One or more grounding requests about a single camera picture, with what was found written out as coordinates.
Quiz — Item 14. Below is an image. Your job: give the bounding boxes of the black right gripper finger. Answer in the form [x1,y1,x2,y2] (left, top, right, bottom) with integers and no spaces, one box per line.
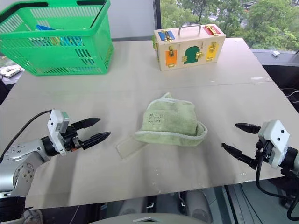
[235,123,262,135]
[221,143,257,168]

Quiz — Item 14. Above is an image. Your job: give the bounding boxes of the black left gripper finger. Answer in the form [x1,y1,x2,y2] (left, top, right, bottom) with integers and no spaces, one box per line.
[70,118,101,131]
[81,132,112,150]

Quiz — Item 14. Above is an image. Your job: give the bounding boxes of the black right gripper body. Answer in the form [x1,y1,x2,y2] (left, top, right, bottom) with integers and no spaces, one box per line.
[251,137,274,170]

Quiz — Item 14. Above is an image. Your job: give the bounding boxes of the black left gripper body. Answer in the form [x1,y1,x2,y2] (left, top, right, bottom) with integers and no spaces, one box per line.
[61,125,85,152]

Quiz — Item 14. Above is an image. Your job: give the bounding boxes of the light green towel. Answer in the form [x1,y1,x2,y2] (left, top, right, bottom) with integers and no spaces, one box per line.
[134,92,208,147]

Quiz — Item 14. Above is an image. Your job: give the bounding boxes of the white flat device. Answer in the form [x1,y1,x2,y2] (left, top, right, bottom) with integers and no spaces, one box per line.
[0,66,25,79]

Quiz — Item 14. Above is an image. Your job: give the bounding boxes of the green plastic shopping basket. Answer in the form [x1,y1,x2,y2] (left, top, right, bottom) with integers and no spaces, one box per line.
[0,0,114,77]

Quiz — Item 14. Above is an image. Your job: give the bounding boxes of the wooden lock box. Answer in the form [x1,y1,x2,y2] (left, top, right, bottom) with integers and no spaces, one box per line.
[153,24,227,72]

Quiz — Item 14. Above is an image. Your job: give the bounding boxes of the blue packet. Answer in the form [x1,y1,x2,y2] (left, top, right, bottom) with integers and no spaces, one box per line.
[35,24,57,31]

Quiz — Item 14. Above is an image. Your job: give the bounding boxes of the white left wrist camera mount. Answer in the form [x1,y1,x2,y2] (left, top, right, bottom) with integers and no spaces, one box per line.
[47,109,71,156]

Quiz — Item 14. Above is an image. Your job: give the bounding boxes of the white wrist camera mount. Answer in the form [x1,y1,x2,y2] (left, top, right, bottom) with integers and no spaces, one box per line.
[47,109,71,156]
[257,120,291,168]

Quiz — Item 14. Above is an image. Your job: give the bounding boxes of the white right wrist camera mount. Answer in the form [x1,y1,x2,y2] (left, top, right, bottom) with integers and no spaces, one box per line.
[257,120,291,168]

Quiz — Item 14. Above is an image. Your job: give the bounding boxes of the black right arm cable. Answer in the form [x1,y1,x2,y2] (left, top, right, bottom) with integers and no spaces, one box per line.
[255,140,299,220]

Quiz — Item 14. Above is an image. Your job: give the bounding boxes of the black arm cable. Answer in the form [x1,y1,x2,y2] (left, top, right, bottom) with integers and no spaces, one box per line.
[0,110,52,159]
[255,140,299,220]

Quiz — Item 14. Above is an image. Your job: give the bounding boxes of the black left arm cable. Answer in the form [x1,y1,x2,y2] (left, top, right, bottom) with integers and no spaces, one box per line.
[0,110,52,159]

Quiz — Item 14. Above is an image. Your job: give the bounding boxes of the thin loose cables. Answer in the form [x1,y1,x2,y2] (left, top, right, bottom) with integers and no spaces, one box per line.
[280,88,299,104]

* Work to be completed:
Could you reproduce every entry exactly, leaving out the pictures?

* Response area:
One or more grounding requests about a single camera picture, with what was found written out as coordinates.
Quiz — Item 14. Below is an image. Your job: give the bounding boxes of the black right gripper finger. Answer in the form [x1,y1,x2,y2] (left, top, right, bottom) with integers and no spaces, one box per line.
[235,123,262,135]
[221,143,257,168]

Quiz — Item 14. Above is an image. Your job: give the bounding boxes of the black left gripper finger. Answer in the form [x1,y1,x2,y2] (left, top, right, bottom) with integers and no spaces, one box per line.
[70,118,101,131]
[81,132,112,150]

Quiz — Item 14. Above is an image. Your job: give the bounding boxes of the black right gripper body. Answer in the form [x1,y1,x2,y2] (left, top, right, bottom) with integers and no spaces, one box per line.
[251,137,274,170]

Quiz — Item 14. Above is an image. Your job: give the bounding boxes of the black left gripper body. Answer in the form [x1,y1,x2,y2] (left, top, right, bottom) with integers and no spaces, one box per line.
[61,125,85,152]

Quiz — Item 14. Above is an image. Your job: give the bounding boxes of the light green towel. Answer in the form [x1,y1,x2,y2] (left, top, right, bottom) with integers and no spaces, one box per line.
[134,92,208,147]

Quiz — Item 14. Above is an image. Your job: give the bounding boxes of the white flat device. Answer in the form [x1,y1,x2,y2] (left, top, right, bottom) with integers and no spaces, one box per line.
[0,66,25,79]

Quiz — Item 14. Above is an image. Your job: give the bounding boxes of the green plastic shopping basket. Answer in the form [x1,y1,x2,y2] (left, top, right, bottom) with integers and no spaces, one box per line.
[0,0,114,77]

Quiz — Item 14. Above is an image. Your job: give the bounding boxes of the wooden lock box. Answer in the form [x1,y1,x2,y2] (left, top, right, bottom) with integers and no spaces, one box per line.
[153,24,227,72]

Quiz — Item 14. Above is an image. Your job: give the bounding boxes of the blue packet. Answer in the form [x1,y1,x2,y2] (left, top, right, bottom) with integers and no spaces, one box per line.
[35,24,57,31]

Quiz — Item 14. Above is an image. Your job: give the bounding boxes of the white left wrist camera mount. Answer in the form [x1,y1,x2,y2] (left, top, right, bottom) with integers and no spaces, one box per line.
[47,109,71,156]

Quiz — Item 14. Above is an image. Your job: give the bounding boxes of the white wrist camera mount. Answer in the form [x1,y1,x2,y2] (left, top, right, bottom) with integers and no spaces, one box per line.
[47,109,71,156]
[257,120,291,168]

Quiz — Item 14. Above is an image. Your job: give the bounding boxes of the white right wrist camera mount. Answer in the form [x1,y1,x2,y2] (left, top, right, bottom) with integers and no spaces, one box per line.
[257,120,291,168]

Quiz — Item 14. Above is an image. Your job: give the bounding boxes of the black right arm cable. Answer in the form [x1,y1,x2,y2] (left, top, right, bottom) with integers and no spaces, one box per line.
[255,140,299,220]

Quiz — Item 14. Above is an image. Your job: give the bounding boxes of the black arm cable. Answer in the form [x1,y1,x2,y2] (left, top, right, bottom) with integers and no spaces, one box per line.
[0,110,52,159]
[255,140,299,220]

Quiz — Item 14. Above is an image. Your job: give the bounding boxes of the black left arm cable. Answer in the form [x1,y1,x2,y2] (left, top, right, bottom) with integers and no spaces, one box per line.
[0,110,52,159]

Quiz — Item 14. Above is an image. Your job: give the bounding boxes of the thin loose cables. Answer in the form [x1,y1,x2,y2] (left, top, right, bottom) with integers and no spaces, one box per line.
[280,88,299,104]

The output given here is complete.